In mid-September 2016, Merkel qualified in view of her party's significant losses in the elections to the state parliament in Mecklenburg-Western Pomerania and the Berlin House of Representatives as well as the emergence of the AfD . her motto for the first time [ 5 ] [ 6 ] [ 7 ]
Use of the saying
[ Edit | Edit source code ]Use in front of Angela Merkel
[ Edit | Edit source code ]Already on August 22, 2015, before it was first used by Angela Merkel, the SPD chairman and vice-chancellor Sigmar Gabriel had used the phrase “We can do it” in connection with the Grand Coalition's refugee policy. Gabriel specified the goal he was striving for as follows: “Peace, humanity, solidarity, justice: these are among the European values. Now we have to prove it. I’m sure we can do it.” [ 8 ]
Used by Angela Merkel
[ Edit | Edit source code ]On August 31, 2015, Merkel said the sentence for the first time: “I say quite simply: Germany is a strong country. The motive with which we approach these things must be: We have accomplished so much - we can do it! We can do it, and where something stands in our way, it has to be overcome and we have to work on it. The federal government will do everything in its power - together with the states, together with the municipalities - to implement exactly that.”
The sentence was sometimes used slightly expanded by Merkel. She also said: “We have already accomplished so much, we can do it!” [ 9 ] At the New Year's address on December 31, 2015, she declared: "We can do it, because Germany is a strong country." [ 10 ]
After the presumably Islamist-motivated attacks in Würzburg and Ansbach in July 2016, Merkel interrupted her summer vacation for a press conference in which she repeated her statement and presented a nine-point plan, which is primarily intended to ensure greater security against terrorist attacks. She expanded the sentence to include references to the changed political world situation “in times of globalization”. [ 11 ]
Taken up by the press, politics and science
[ Edit | Edit source code ]The sentence “We can do it” was quickly received by parts of the media as a positive signal in Germany’s refugee policy. wrote The journalist Georg Diez in his column in the magazine Der Spiegel . the headline “Yes, we can do it” [ 12 ] Ruth Holocaust survivor Klüger described to mark the day of remembrance of the victims of National Socialism . at the memorial hour in the Bundestag the sentence as a “simple and yet heroic slogan” [ 13 ] [ 14 ] [ 15 ] Slight variations of the sentence were also used in the press to support Merkel's sentence. 's headline In January 2016, journalist Walter Wüllenweber in Stern read : "Upper limit - we can't do it." [ 16 ]
The phrase has been modified many times in the press and on other occasions. The journalist Hans-Georg Damerau used the headline “Refugee policy – 'We can't do it'” to support Merkel's refugee policy , since “We can't do it” was not an option. [ 17 ] The journalist Thomas Seifert wrote in an editorial in the Wiener Zeitung : “We have to do it”. [ 18 ] The peace researcher Egbert Jahn used the title “We (can't) do it!” at the Frankfurt Monday lectures in November 2015. – The helplessness of German and European refugee policy” to address refugee policy in Europe. [ 19 ]

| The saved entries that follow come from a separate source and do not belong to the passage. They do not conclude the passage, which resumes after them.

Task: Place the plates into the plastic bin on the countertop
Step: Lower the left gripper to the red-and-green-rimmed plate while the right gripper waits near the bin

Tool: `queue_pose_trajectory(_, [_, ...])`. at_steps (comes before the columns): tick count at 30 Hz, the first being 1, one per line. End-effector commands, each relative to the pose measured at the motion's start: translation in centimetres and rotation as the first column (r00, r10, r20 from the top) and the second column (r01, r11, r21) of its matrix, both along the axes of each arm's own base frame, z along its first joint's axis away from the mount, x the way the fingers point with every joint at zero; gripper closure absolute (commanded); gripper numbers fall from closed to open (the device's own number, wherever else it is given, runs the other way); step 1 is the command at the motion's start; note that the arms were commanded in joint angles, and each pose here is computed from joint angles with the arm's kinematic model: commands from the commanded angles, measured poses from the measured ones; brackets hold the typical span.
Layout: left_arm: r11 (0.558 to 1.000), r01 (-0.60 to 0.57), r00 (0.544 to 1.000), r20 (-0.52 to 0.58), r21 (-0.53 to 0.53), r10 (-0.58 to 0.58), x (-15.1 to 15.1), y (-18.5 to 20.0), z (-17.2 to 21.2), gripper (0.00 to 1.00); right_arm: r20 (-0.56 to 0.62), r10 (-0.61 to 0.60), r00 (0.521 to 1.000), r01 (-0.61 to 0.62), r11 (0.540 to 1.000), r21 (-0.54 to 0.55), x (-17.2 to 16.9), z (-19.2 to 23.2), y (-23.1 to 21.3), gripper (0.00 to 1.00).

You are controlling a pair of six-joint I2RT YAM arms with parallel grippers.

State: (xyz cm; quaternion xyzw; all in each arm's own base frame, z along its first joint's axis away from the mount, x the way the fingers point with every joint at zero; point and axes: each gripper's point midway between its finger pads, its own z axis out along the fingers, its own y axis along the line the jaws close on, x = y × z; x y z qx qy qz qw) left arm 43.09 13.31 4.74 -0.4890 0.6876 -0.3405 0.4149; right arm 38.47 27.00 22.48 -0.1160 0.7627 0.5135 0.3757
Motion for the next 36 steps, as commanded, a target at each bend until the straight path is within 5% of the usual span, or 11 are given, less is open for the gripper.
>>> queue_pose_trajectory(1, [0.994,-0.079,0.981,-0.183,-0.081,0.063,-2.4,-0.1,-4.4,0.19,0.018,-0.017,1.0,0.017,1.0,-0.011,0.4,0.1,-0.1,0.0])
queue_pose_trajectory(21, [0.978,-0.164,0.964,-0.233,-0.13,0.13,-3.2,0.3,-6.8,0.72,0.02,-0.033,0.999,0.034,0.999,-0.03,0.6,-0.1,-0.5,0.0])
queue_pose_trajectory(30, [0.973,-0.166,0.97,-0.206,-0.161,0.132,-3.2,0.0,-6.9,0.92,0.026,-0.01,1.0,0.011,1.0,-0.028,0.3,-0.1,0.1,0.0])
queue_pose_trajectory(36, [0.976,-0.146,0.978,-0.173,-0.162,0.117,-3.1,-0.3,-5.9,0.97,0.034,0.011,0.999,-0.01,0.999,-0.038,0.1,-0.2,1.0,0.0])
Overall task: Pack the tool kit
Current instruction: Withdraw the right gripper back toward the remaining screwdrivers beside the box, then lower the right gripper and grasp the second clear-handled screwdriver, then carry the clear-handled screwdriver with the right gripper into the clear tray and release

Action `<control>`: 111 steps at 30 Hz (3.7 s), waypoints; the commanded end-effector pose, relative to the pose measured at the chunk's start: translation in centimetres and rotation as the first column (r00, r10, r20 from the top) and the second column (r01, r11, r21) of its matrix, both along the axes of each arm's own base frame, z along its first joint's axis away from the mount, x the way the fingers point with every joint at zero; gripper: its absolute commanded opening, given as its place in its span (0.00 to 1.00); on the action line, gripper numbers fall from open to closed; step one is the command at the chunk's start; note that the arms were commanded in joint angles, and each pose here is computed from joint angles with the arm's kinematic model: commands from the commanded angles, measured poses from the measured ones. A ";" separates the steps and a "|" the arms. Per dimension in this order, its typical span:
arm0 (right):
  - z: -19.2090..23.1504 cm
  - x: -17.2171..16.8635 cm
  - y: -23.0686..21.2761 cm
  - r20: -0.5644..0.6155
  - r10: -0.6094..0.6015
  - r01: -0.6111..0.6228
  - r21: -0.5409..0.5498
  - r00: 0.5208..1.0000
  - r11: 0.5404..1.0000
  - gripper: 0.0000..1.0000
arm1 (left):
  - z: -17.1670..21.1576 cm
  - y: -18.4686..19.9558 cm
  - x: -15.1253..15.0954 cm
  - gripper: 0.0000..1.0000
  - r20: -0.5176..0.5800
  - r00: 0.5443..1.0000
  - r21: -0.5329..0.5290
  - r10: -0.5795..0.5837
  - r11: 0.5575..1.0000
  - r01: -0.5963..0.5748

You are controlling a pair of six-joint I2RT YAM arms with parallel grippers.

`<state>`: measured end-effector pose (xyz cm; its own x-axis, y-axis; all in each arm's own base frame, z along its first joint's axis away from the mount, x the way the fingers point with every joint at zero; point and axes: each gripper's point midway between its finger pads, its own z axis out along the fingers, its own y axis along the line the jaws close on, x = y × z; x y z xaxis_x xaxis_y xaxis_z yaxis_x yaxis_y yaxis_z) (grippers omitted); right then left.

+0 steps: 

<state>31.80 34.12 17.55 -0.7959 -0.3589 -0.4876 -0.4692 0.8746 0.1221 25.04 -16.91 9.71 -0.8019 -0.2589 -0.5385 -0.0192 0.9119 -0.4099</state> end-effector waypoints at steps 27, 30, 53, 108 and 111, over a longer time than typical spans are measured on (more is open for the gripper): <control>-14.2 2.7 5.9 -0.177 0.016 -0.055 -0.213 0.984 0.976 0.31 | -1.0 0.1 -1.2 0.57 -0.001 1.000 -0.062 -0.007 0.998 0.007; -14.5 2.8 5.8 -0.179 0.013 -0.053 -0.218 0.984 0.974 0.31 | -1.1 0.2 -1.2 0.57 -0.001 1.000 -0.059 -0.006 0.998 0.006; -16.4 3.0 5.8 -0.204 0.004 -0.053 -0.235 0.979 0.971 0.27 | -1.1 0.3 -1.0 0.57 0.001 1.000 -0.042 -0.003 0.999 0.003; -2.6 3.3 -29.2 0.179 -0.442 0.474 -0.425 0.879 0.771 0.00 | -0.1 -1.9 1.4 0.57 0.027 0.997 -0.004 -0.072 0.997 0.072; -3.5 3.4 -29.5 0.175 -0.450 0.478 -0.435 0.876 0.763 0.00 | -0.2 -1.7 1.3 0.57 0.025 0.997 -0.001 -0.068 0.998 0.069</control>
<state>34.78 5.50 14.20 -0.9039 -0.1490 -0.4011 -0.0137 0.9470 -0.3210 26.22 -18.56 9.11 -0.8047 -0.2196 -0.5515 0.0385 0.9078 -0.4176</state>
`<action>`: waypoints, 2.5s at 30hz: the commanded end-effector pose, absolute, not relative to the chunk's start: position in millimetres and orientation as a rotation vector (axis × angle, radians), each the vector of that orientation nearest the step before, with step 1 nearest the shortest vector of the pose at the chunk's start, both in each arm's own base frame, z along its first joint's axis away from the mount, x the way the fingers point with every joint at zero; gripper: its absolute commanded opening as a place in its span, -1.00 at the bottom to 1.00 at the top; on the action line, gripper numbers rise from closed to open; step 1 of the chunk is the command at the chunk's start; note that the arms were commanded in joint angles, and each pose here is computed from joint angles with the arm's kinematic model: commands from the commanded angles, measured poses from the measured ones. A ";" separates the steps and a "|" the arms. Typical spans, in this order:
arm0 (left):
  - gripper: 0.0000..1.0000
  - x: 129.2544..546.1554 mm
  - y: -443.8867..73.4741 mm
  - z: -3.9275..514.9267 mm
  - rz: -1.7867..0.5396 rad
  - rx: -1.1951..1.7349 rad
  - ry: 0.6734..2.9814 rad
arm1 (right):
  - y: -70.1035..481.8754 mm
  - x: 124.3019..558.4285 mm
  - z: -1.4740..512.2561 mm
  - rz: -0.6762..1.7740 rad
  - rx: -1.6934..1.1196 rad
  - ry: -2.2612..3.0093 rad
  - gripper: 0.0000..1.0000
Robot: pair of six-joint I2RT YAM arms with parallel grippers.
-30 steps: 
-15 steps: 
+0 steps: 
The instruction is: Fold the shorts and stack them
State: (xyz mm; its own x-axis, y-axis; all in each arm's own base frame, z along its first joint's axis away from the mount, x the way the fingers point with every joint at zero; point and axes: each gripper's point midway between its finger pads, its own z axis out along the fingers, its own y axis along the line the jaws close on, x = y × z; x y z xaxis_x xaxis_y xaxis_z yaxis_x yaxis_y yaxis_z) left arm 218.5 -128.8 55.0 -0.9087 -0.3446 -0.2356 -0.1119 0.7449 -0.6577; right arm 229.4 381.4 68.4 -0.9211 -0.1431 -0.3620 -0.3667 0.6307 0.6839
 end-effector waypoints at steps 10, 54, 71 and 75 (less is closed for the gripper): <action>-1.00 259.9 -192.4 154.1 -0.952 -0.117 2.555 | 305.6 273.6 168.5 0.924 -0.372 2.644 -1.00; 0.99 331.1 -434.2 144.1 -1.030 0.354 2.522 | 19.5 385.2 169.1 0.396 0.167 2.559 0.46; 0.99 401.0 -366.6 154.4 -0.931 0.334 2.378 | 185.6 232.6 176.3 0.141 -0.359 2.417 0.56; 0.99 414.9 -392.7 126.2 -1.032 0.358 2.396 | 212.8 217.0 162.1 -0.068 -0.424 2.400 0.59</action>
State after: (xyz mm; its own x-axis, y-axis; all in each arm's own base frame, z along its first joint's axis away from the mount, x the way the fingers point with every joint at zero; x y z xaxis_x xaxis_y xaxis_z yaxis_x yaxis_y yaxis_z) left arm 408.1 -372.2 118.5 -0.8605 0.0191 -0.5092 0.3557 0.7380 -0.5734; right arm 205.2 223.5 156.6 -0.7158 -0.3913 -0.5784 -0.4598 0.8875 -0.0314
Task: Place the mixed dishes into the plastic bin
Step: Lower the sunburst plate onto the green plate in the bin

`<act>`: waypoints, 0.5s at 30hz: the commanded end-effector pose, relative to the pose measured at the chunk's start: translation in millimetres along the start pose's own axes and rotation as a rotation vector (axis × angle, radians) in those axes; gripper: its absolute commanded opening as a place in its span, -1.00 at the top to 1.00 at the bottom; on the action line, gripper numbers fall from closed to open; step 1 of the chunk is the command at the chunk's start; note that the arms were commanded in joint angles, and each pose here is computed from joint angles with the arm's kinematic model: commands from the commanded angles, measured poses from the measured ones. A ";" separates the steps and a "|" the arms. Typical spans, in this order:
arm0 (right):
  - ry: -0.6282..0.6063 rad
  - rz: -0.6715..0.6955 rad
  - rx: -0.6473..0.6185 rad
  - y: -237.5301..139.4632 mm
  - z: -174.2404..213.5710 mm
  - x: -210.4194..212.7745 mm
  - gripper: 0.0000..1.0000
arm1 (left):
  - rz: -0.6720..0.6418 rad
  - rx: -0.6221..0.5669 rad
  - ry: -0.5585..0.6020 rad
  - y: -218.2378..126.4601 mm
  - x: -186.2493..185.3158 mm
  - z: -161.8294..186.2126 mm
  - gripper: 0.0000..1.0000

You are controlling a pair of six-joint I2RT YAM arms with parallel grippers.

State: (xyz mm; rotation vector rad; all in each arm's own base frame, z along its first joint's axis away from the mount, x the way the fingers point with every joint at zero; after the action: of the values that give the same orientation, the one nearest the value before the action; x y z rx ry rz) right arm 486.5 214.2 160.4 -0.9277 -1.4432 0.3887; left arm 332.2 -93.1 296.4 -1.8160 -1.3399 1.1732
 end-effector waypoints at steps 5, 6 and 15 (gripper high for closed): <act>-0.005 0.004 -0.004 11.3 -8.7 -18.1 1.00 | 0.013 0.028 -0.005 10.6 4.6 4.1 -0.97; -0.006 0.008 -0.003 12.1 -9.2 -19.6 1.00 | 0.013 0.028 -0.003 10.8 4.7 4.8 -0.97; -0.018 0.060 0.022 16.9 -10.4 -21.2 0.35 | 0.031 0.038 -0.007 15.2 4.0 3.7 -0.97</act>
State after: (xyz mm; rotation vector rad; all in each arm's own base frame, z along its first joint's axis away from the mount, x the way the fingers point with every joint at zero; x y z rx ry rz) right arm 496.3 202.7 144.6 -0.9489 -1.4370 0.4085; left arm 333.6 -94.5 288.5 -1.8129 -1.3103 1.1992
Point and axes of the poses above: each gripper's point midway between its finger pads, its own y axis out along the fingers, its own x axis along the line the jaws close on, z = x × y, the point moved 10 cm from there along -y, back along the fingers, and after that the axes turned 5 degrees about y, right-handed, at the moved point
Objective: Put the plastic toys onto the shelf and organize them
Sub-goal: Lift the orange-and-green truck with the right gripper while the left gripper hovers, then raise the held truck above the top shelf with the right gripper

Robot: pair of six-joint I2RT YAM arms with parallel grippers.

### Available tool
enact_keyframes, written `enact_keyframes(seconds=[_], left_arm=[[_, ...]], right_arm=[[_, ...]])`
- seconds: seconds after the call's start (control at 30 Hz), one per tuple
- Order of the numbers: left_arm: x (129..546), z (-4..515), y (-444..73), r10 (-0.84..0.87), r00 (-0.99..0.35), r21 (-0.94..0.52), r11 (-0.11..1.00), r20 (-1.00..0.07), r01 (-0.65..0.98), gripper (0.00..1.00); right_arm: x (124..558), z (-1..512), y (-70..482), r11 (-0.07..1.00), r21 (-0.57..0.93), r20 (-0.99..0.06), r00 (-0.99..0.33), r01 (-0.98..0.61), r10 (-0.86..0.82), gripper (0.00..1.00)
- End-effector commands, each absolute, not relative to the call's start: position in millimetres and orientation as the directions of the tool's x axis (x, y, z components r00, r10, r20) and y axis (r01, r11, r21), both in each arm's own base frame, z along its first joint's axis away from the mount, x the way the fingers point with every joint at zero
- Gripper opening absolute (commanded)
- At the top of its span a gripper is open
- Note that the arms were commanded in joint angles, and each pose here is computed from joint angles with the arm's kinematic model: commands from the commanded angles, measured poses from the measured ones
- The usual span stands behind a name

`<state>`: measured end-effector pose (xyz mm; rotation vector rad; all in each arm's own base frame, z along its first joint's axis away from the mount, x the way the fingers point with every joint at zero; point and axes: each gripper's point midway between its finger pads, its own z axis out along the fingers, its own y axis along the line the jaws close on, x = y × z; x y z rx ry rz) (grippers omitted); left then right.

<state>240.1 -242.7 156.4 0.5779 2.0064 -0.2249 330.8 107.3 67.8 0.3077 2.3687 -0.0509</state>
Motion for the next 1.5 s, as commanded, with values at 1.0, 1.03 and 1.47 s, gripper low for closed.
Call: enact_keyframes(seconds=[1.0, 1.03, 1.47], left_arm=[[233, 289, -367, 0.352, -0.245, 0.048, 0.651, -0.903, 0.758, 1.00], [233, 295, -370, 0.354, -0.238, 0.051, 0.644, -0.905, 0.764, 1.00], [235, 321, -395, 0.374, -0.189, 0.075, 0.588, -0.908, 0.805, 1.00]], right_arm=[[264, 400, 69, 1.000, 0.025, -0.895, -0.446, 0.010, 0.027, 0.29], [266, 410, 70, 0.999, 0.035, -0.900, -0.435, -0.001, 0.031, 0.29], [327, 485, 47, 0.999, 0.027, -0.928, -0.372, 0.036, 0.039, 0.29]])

On the anniversary of the sentence, Roland Schulz and Rainer Stadler wrote in the Süddeutsche Magazin : “For a year, Germany has been preoccupied with this question - a question of faith: We can do it, We can do it, We can't do it!, Why we have to do it, Can we do it? , or We can do it - but that's not what the corresponding book titles are called. Party conferences, discussion groups, ministries, editorialists have worked on the question, as have business associations, churches, trade unions, as well as major politicians.” [ 20 ]
Also a year after the slogan was first uttered, the Viennese religious sociologist Paul Michael Zulehner called for a politics of trust in view of the increased fear of attacks in the summer of 2016, which, in Zulehner's opinion, was often increased by those in charge to a politics of fear. Overcoming fear is possible if commitment and the resources provided are supported by political education, which, among other things, reveal that every religion has been and continues to be associated with violence, Christianity as well as Islam. But, according to Zulehner, arguments often do little to promote a policy of trust. “Encounters are more healing,” says Zulehner. [ 21 ]
Federal President Joachim Gauck said in August 2016: “I can't imagine a head of government who goes before the people and says we can't do it. So, why choose such a person? […] The country is not in a state like a sinking ship, it is not even in a state of a severe hurricane, but rather there are gusts that shake us, and they are gusts that also shake up society a little.” [ 22 ]
Hugo Müller-Vogg headlined Huffpost on August 31, 2016 “The reality check – what we have achieved so far and what we haven’t” and made reference to the saying in the article. [ 23 ]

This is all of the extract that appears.